— Problem requirements —
Copy out all lines of the material below in which "gripper" occurs.

::::

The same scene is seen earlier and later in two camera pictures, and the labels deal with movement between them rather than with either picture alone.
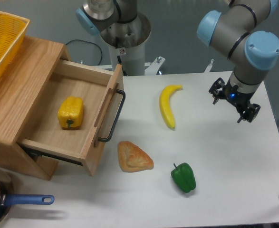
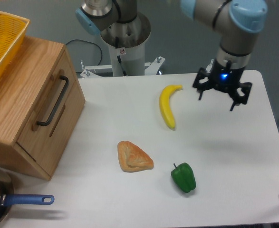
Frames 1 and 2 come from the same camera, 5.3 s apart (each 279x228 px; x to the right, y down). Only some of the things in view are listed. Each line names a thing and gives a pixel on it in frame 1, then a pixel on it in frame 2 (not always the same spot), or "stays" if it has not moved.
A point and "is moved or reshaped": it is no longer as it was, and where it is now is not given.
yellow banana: (165, 104) stays
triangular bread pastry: (131, 157) stays
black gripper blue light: (240, 99) -> (223, 78)
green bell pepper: (183, 176) stays
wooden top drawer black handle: (80, 108) is moved or reshaped
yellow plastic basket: (4, 31) stays
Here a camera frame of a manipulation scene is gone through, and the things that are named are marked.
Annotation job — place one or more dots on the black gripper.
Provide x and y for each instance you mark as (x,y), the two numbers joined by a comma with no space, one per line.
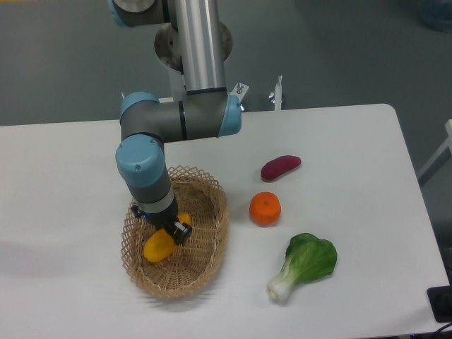
(163,218)

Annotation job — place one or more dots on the yellow mango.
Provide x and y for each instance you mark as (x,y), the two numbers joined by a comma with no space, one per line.
(161,245)

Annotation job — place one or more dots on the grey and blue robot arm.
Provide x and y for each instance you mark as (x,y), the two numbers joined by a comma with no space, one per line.
(198,47)

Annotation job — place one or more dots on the woven wicker basket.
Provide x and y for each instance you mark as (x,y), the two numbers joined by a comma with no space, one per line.
(196,262)

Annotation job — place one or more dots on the orange tangerine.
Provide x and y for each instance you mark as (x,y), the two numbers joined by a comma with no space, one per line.
(265,209)

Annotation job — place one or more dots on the purple sweet potato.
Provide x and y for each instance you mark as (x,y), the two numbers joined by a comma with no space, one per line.
(279,167)

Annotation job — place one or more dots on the green bok choy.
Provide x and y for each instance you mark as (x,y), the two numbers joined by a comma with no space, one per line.
(307,259)

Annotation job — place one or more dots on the black device at table edge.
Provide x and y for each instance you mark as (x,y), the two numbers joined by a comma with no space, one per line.
(440,303)

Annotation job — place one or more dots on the white metal frame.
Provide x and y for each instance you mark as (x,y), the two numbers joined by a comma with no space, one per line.
(439,158)

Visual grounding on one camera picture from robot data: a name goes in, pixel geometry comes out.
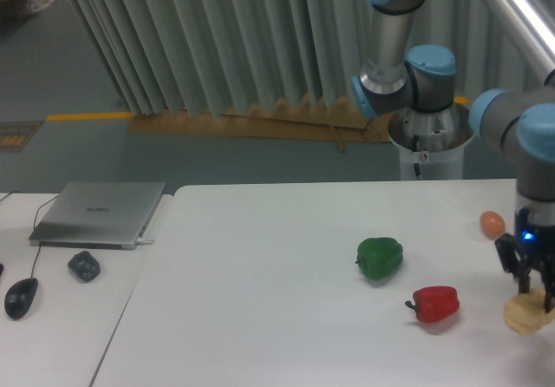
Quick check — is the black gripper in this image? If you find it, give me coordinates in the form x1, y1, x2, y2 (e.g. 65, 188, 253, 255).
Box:
494, 207, 554, 313

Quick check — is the beige bread loaf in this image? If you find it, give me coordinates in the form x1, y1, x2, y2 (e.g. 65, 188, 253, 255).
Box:
504, 288, 554, 336

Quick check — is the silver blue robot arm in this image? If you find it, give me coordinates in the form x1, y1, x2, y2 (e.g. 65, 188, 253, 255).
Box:
351, 0, 554, 312

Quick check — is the brown egg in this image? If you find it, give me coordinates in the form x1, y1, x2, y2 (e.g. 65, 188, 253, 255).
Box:
480, 211, 506, 239

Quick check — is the red bell pepper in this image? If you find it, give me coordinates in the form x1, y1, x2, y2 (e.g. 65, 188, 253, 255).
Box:
405, 285, 460, 324

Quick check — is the green bell pepper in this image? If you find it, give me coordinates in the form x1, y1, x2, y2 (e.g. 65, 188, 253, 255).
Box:
356, 237, 403, 281

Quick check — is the flat brown cardboard sheet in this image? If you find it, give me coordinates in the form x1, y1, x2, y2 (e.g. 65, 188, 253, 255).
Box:
126, 96, 392, 152

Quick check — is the white usb plug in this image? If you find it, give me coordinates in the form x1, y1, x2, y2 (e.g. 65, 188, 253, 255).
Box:
136, 239, 155, 246

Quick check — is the pale green pleated curtain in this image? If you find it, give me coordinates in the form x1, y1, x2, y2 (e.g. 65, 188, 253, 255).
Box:
55, 0, 555, 116

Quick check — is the small black controller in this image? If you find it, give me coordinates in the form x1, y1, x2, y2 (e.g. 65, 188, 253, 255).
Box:
68, 251, 101, 283

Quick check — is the grey closed laptop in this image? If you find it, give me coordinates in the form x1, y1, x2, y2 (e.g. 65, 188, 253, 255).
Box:
29, 181, 166, 249

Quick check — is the black computer mouse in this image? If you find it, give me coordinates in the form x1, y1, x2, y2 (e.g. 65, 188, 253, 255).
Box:
4, 277, 38, 320

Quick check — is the floor warning sign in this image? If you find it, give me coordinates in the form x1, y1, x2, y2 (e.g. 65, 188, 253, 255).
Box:
0, 121, 43, 153

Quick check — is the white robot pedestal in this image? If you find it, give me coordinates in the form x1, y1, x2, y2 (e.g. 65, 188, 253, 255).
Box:
395, 144, 465, 180

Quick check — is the black mouse cable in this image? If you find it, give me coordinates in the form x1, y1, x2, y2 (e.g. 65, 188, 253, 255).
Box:
0, 191, 61, 280

::::

— Result of this task —
black gripper blue light: (240, 99) -> (223, 78)
Annotation job — place one or more dots on the black gripper.
Quick check — is the black gripper in this image? If you find it, give me coordinates in the form x1, y1, x2, y2 (e.g. 65, 188, 253, 255).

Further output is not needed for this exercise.